■ **Required work**
Provide a verbatim copy of all the records below, leaving the images out.

■ **Supplied material**
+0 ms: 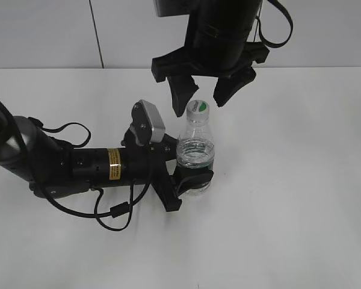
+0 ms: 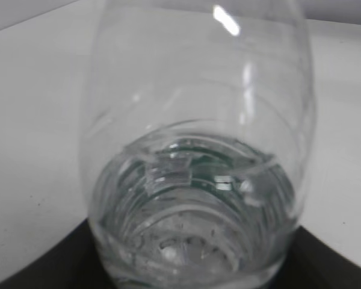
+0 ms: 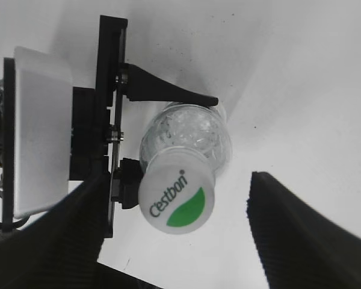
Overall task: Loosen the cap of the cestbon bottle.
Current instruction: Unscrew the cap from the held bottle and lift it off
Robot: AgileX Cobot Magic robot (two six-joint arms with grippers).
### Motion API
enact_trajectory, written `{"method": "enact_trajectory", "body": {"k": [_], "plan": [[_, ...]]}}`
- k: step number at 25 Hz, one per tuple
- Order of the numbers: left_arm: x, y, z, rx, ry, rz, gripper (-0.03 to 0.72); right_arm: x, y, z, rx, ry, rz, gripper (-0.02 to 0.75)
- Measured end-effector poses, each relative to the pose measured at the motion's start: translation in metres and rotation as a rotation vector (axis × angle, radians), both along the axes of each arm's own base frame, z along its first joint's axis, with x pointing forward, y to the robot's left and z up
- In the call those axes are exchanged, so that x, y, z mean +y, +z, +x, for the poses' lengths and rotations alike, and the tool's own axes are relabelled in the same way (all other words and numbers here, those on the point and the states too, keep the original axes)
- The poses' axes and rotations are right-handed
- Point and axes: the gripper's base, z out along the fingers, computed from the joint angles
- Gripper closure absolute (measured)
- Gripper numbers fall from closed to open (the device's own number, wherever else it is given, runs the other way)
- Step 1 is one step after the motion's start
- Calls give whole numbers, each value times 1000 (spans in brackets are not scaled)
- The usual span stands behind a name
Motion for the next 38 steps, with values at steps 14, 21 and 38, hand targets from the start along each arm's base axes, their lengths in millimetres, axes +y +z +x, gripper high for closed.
{"method": "enact_trajectory", "body": {"k": [14, 21, 38], "plan": [[0, 0, 0, 0, 0, 0, 279, 2, -9, 2, 18, 0, -12, 292], [0, 0, 0, 0, 1, 0, 279, 1, -9, 3, 1, 37, -29, 442], [0, 0, 0, 5, 7, -1, 279, 1, -7, 4, -293, 1502, -249, 442]]}}
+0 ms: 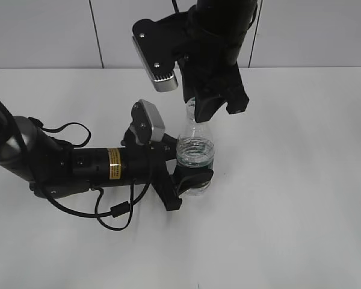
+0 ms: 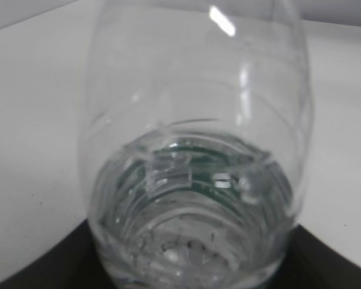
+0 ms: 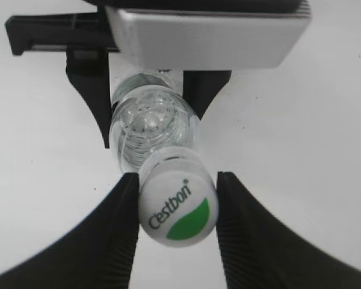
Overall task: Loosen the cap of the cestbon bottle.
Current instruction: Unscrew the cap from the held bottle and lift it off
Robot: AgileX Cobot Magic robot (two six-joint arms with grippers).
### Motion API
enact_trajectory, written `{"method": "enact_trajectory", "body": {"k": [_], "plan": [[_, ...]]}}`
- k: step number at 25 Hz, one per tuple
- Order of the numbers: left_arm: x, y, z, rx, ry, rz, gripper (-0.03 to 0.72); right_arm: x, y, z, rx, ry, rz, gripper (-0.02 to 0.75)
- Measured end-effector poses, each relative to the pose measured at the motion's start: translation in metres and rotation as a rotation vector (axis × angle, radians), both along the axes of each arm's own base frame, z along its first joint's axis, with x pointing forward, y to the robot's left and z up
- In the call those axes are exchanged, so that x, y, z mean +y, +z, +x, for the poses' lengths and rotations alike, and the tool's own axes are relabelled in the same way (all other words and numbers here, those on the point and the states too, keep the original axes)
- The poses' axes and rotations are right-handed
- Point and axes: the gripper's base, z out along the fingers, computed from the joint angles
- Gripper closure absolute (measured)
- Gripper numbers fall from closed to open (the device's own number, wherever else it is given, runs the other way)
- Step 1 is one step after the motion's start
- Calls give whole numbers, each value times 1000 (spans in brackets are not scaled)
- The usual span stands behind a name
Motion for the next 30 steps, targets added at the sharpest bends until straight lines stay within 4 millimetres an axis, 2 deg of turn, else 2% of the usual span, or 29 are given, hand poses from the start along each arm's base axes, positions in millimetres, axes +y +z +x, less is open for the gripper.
{"method": "enact_trajectory", "body": {"k": [13, 21, 24, 30], "plan": [[0, 0, 0, 0, 0, 0, 279, -2, 4, -2, -17, 63, -4, 442], [0, 0, 0, -1, -3, 0, 279, -8, 52, -23, -43, 37, 146, 442], [0, 0, 0, -1, -3, 0, 279, -11, 61, -28, -41, -18, 181, 442], [0, 0, 0, -2, -3, 0, 279, -9, 64, -30, 38, -227, 247, 442]]}}
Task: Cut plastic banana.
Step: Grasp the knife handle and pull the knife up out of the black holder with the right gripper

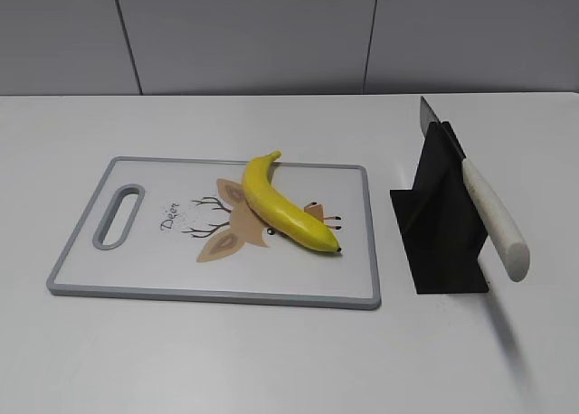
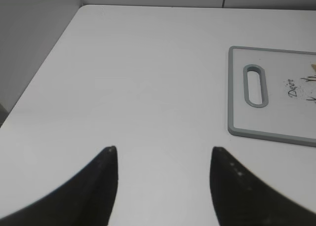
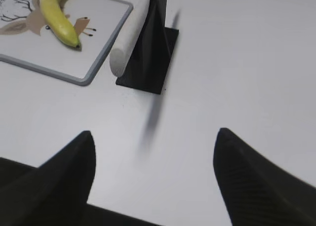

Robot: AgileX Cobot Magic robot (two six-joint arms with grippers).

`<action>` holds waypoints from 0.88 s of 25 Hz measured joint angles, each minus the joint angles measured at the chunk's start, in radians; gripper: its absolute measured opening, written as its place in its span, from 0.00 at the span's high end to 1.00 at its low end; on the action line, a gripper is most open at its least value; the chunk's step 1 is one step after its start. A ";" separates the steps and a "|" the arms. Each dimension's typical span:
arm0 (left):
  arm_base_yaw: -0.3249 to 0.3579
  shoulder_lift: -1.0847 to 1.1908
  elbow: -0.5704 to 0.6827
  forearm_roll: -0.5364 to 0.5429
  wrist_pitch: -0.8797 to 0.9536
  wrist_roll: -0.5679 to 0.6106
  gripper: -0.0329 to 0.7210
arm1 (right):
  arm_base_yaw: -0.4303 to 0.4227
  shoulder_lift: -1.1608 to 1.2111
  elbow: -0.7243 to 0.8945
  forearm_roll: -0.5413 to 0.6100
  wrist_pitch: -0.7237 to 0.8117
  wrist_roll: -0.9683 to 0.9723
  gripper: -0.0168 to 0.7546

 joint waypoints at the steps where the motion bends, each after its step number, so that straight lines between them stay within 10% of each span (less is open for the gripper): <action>1: 0.000 0.000 0.000 0.000 0.000 0.000 0.20 | 0.000 0.030 -0.001 0.004 0.000 0.001 0.23; 22: 0.000 0.000 0.000 0.000 0.000 0.000 0.20 | 0.000 0.736 -0.365 0.055 0.130 0.095 0.23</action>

■ **Result for this task**
+0 ms: 
+0 ms: 
+0 ms: 
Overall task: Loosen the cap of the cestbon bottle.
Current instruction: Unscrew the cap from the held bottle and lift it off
Robot: AgileX Cobot Magic robot (two six-joint arms with grippers).
### Motion API
enact_trajectory, written `{"method": "enact_trajectory", "body": {"k": [_], "plan": [[_, ...]]}}`
- k: step number at 25 Hz, one per tuple
- Order of the numbers: left_arm: x, y, z, rx, ry, rz, gripper (-0.03 to 0.72); right_arm: x, y, z, rx, ry, rz, gripper (-0.02 to 0.75)
- Measured end-effector poses, each relative to the pose measured at the motion's start: translation in metres and rotation as a rotation vector (axis × angle, radians), both along the axes of each arm's own base frame, z along its first joint's axis, with x pointing forward, y to the robot's left and z up
- In the call those axes are exchanged, so that x, y, z mean +y, +z, +x, for the poses' lengths and rotations alike, and the tool's own axes are relabelled in the same way (all other words and numbers here, those on the point and the states too, keep the original axes)
- The poses' axes and rotations are right-handed
- Point and axes: the gripper's base, z out along the fingers, computed from the joint angles
- Gripper closure absolute (measured)
- Gripper numbers fall from closed to open (the device's own number, wherever else it is given, runs the other way)
- Step 1 is one step after the motion's start
- Calls give whole numbers, each value times 1000 (spans in brackets are not scaled)
- The usual span stands behind a name
Motion for the next 38 steps, with values at steps 14, 21 and 38, hand targets from the start along each arm's base axes, their lengths in millimetres, axes +y +z +x, gripper high for closed.
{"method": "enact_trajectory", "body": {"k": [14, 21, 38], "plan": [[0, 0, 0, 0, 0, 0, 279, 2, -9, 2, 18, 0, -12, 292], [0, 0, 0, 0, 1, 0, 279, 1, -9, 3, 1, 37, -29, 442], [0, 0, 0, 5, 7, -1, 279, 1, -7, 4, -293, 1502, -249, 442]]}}
+0 ms: 
+0 ms: 
+0 ms: 
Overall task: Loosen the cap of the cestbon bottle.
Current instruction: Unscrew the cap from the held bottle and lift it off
Robot: AgileX Cobot Magic robot (two six-joint arms with grippers).
### Motion API
enact_trajectory, written `{"method": "enact_trajectory", "body": {"k": [_], "plan": [[_, ...]]}}`
- k: step number at 25 Hz, one per tuple
- Order of the numbers: left_arm: x, y, z, rx, ry, rz, gripper (-0.03 to 0.72); right_arm: x, y, z, rx, ry, rz, gripper (-0.02 to 0.75)
- Measured end-effector poses, each relative to the pose measured at the motion's start: translation in metres and rotation as a rotation vector (axis × angle, radians), both along the axes of each arm's own base frame, z along its first joint's axis, with x pointing forward, y to the robot's left and z up
- In the call those axes are exchanged, so that x, y, z mean +y, +z, +x, for the poses' lengths and rotations alike, and the tool's own axes are relabelled in the same way (all other words and numbers here, those on the point and the states too, keep the original axes)
- The poses' axes and rotations are right-handed
- Point and axes: the gripper's base, z out along the fingers, computed from the joint angles
- Gripper closure absolute (measured)
- Gripper numbers fall from closed to open (the device's own number, wherever else it is given, runs the other way)
- Step 1 is one step after the motion's start
- Calls give whole numbers, each value times 1000 (spans in brackets are not scaled)
- The usual span stands behind a name
Motion for the next 30 steps, targets added at the sharpest bends until straight lines stay within 4 millimetres an axis, 2 deg of turn, else 2% of the usual span, or 29 are given, hand poses from the start along each arm's base axes, positions in millimetres, axes +y +z +x, less is open for the gripper.
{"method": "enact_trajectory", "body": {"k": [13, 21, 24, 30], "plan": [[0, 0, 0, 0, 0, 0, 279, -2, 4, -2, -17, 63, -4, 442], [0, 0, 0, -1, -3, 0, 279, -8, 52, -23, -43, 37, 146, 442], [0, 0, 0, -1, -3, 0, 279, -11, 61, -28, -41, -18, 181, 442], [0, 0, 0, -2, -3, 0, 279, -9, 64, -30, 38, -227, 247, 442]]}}
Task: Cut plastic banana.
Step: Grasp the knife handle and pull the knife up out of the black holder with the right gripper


Robot: AgileX Cobot Magic robot (two six-joint arms with grippers).

`<action>` holds waypoints from 0.88 s of 25 Hz measured joint angles, each minus the joint angles measured at the chunk's start, in radians; gripper: its absolute measured opening, written as its place in its span, from 0.00 at the span's high end to 1.00 at its low end; on the action line, a gripper is most open at its least value; the chunk's step 1 is one step after its start. A ";" separates the steps and a "|" the arms. Each dimension's typical span:
arm0 (left):
  arm_base_yaw: -0.3249 to 0.3579
  shoulder_lift: -1.0847 to 1.1908
  elbow: -0.5704 to 0.6827
  forearm_roll: -0.5364 to 0.5429
  wrist_pitch: -0.8797 to 0.9536
  wrist_roll: -0.5679 to 0.6106
  gripper: -0.0329 to 0.7210
arm1 (right):
  arm_base_yaw: -0.4303 to 0.4227
  shoulder_lift: -1.1608 to 1.2111
  elbow: -0.7243 to 0.8945
  forearm_roll: -0.5413 to 0.6100
  wrist_pitch: -0.7237 to 0.8117
  wrist_roll: -0.9683 to 0.9723
  gripper: -0.0168 to 0.7546

 joint waypoints at the steps where the motion bends, each after its step number, so that straight lines between them stay within 10% of each span (less is open for the gripper): <action>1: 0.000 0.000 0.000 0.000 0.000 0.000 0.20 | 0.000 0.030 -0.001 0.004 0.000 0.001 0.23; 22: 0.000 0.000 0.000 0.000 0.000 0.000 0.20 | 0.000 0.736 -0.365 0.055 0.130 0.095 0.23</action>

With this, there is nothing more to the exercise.